After boiling, the wort contains various “impurities” in the form of hops residues and coagulated proteins. The commonest way to eliminate these is the “whirlpool” system, in which the circular movement of the wort causes the solid parts to decant in the central area of the vat in which the wort is temporarily held. The wort is then cooled in a heat exchanger to the temperature required for the chosen type of fermentation (high = 16-25° C; low = 7-15° C) and then transferred to the fermentation tanks.

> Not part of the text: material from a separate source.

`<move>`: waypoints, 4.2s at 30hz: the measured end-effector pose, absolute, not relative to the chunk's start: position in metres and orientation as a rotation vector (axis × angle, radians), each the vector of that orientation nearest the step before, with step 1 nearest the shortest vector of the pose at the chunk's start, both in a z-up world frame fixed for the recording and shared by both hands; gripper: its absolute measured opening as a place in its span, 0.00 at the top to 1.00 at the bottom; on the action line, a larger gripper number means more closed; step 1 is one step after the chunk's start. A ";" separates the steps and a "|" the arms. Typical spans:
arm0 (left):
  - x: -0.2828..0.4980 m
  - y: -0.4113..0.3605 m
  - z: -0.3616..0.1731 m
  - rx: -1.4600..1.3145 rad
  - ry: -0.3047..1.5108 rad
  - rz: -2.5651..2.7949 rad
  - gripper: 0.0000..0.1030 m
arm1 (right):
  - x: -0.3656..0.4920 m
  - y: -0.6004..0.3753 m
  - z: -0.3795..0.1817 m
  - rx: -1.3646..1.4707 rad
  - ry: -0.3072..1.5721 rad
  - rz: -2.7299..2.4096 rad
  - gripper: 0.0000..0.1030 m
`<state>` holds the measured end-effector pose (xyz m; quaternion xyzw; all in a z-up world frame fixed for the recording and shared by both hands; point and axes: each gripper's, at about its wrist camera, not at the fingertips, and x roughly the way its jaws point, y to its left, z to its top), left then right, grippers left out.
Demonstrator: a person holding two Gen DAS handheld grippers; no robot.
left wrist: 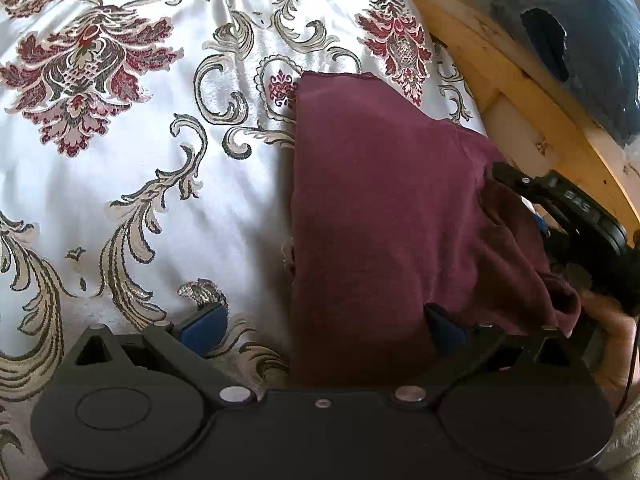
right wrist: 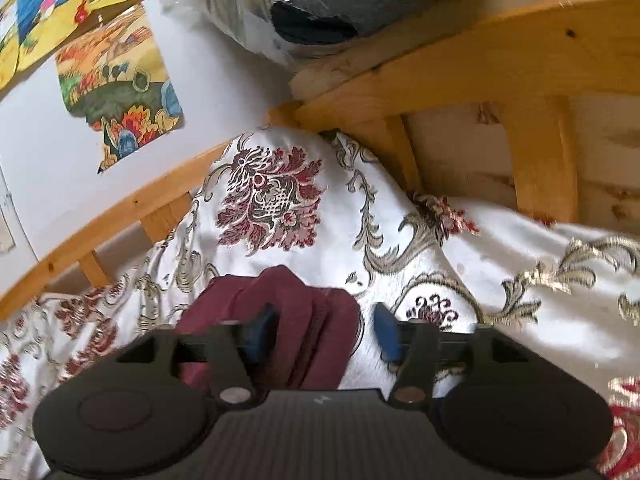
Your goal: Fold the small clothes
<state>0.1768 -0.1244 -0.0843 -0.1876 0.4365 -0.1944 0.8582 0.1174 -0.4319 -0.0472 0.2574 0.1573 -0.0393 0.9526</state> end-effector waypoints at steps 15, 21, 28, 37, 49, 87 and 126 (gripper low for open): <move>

Since the wort has a low oxygen content after boiling and oxygen is indispensable for the multiplication of the yeast mass, brewers use various methods to the replenish the necessary oxygen, such as blowing pure oxygen or sterile air into the wort or simple mechanical aeration (eg. by pouring the wort into the fermenter from a certain height or simple stirring the wort in the fermenter). The wort is finally ready for the addition of yeast and the fermentation phase.

6. Fermentation
6. Fermentation

Fermentation occurs at temperatures between 18 and 22° C and lasts from 4 to 7 days. The vat must be well sealed to protect the wort against external agents. A few hours after the yeast is added the wort starts to “fizz” and produce a thick and increasingly heavy foam. This normally occurs from 5 to 15 hours after the addition of the yeast (depending on the type used). 24 hours after the addition of the yeast, the foam is removed, taking care to also remove all the particles of spent yeast and not let them fall back into the wort. This operation is repeated after another 24 hours. The final density is around a quarter of the initial value. After resting the liquid for a couple of days to reduce cloudiness, the beer is ready for the next phase.

7. Bottling
7. Bottling

After dissolving 6 or 7 grams of sugar per liter of beer in half a liter of water and after boiling and cooling it, the beer is decanted to another suitably sized container. Care is taken not to include the yeast deposited on the bottom. Sugared water is then poured into the beer and the whole is slowly stirred. The product is then bottled leaving 3-4 cm of air between the beer and the cap in the case of 33 cl bottles (and proportionally for other sizes).

8. Refermentation
8. Refermentation

The bottles are then left in a fairly warm place (20-25° C) for a week before being moved to a cooler ambience out of the light. The addition of sugar for secondary fermentation in the bottle will produce the beer’s carbonation (fizziness). Malt extract or wort may be added instead of sugar. After 1 or 2 weeks the beer will already be clear, with yeast sediment on the bottom, but must mature further before becoming good: from 3-4 weeks to 2 months for light beers, 3 months for medium beers and up to 1 year for “strong” beers. The brewer may decide not to filter the beer, so that the yeast (which in any case remains in suspension) passes into the bottle for secondary fermentation. Alternatively, 3/4 of the beer, or all of it, can be filtered, after which yeast is re-added for refermentation.